- Associated Press - Friday, December 18, 2015

DES MOINES, Iowa (AP) - An official on Friday terminated Iowa’s contract with a private company that was scheduled to help manage the state’s $4.2 billion Medicaid program, a decision that throws another hurdle at plans for privatization.

Iowa Department of Administrative Services Director Janet Phipps released a report that affirms an administrative law judge’s recommendation in November that WellCare of Iowa be dropped over allegations it didn’t properly disclose information about fraud or mismanagement during its bid for a contract.

Phipps was selected by Gov. Terry Branstad to review the recommendation and her decision is final, according to Ben Hammes, the governor’s spokesman.
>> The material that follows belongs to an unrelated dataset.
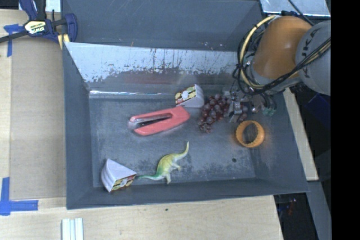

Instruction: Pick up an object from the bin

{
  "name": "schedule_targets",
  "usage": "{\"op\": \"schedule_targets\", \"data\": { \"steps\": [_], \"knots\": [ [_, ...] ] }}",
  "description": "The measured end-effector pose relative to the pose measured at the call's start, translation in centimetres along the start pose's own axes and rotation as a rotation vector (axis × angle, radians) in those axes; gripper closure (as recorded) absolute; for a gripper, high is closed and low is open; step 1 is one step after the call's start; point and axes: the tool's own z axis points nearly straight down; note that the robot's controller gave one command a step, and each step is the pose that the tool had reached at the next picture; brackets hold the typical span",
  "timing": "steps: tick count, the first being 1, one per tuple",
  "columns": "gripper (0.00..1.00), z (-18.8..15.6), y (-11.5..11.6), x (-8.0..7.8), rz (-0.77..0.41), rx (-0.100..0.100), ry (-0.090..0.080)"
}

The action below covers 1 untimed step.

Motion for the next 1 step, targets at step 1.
{"op": "schedule_targets", "data": {
  "steps": [1],
  "knots": [
    [1.0, 0.01, 0.0, 0.0, 0.0, 0.0, 0.0]
  ]
}}
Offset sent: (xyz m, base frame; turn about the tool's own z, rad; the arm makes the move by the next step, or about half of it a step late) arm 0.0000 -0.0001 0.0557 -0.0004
Phipps said in her report that WellCare “failed to disclose highly relevant information” during the bidding process. Lauralie Rubel, state president of WellCare of Iowa, said the company plans to seek an immediate injunction and appeal.

“This decision does not accurately reflect the facts, the integrity of Iowa’s procurement process or Iowa law. WellCare intends to use every avenue available within the legal system to correct this erroneous outcome,” she said in a written statement.
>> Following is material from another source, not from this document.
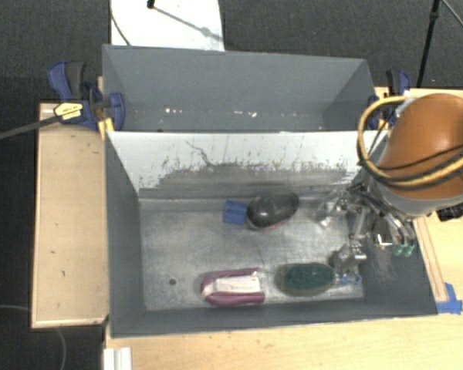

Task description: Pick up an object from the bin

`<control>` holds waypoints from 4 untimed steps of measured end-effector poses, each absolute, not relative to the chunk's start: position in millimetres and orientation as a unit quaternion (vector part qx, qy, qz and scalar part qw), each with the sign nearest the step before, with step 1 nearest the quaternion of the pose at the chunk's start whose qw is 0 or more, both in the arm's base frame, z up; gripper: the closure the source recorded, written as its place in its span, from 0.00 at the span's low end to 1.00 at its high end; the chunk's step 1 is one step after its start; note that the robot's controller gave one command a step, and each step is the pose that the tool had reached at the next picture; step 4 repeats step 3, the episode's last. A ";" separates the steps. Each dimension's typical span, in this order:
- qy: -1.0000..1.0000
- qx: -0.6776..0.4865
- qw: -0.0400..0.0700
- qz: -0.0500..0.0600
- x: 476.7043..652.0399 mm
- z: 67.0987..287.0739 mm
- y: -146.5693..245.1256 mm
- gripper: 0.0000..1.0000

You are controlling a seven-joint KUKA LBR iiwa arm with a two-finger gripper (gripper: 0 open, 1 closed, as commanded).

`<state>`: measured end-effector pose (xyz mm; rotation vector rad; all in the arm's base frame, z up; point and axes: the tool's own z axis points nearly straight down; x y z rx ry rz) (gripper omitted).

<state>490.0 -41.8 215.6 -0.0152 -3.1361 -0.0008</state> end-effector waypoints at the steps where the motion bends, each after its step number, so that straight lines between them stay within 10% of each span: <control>1: -0.995 0.100 -0.004 0.000 489.3 71.1 -49.0 0.00; 2: -0.995 0.103 -0.006 0.000 490.4 73.6 -48.4 1.00; 3: -0.978 0.208 -0.004 0.001 496.4 219.3 -53.8 1.00; 4: -0.978 0.208 -0.004 0.001 496.4 219.3 -53.8 1.00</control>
Offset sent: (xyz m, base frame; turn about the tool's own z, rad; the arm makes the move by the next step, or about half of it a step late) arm -0.0032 -0.0072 -0.1449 -0.2133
Branstad said in a statement that Phipps’ decision shows she conducted a “thorough and methodical” investigation into the recommendation.
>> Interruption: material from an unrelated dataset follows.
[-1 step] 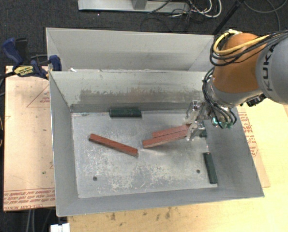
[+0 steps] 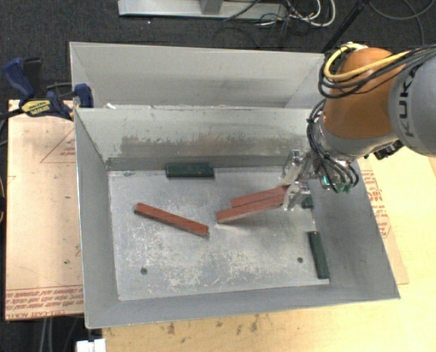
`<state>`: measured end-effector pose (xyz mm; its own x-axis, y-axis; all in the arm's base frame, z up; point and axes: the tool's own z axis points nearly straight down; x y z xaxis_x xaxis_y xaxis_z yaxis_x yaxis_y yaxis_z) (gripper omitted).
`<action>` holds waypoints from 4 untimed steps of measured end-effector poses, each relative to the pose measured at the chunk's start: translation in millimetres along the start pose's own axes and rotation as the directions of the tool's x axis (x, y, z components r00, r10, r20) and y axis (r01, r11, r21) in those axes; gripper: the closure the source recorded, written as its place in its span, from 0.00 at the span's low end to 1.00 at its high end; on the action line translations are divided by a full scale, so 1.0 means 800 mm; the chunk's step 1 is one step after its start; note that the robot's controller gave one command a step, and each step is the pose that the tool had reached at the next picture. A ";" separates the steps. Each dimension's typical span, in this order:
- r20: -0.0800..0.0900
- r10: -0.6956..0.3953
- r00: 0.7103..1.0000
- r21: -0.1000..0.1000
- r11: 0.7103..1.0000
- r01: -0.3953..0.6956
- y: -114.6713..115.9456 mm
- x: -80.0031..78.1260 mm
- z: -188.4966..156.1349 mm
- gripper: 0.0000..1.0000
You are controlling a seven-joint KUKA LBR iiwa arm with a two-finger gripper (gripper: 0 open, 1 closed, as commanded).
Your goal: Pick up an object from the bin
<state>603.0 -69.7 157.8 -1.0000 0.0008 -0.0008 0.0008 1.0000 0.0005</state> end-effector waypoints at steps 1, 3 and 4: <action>0.004 0.137 0.991 0.001 0.991 -0.137 0.029 -0.010 0.098 1.00; 0.005 0.136 0.991 0.001 0.991 -0.136 0.029 -0.010 0.098 1.00; -0.004 0.075 0.997 0.001 0.997 -0.075 0.057 -0.001 0.051 1.00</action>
Offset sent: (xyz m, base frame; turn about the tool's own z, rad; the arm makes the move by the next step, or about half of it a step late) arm 0.0000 0.0000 0.0000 0.0000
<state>604.2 -24.0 116.9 -0.9971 0.0761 0.0036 0.0761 0.9971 -0.0005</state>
Phipps’ report upholds the state’s contracts with Amerigroup Iowa, AmeriHealth Caritas Iowa and UnitedHealthcare Plan of the River Valley. Hammes said Medicaid recipients assigned to WellCare could be served by the other three companies, though the administration was still reviewing the decision.

Amy Lorentzen McCoy, a spokeswoman for the Iowa Department of Human Services, also said the agency is reviewing the decision.

The report was released on a Friday night and comes one day after federal officials instructed Iowa to delay its move to private managed care until March 1. Branstad had planned to make the switch beginning Jan. 1 amid criticism from doctors, hospitals and others that the process was being rushed.

The U.S. Centers for Medicare and Medicaid Services said in a letter Thursday that approval is expected for Iowa to move forward with privatization, but it didn’t think the state was ready for the transition in two weeks.

The Medicaid program provides health care to poor children, families and disabled people, as well as some low-income adults. It is funded with state and federal dollars.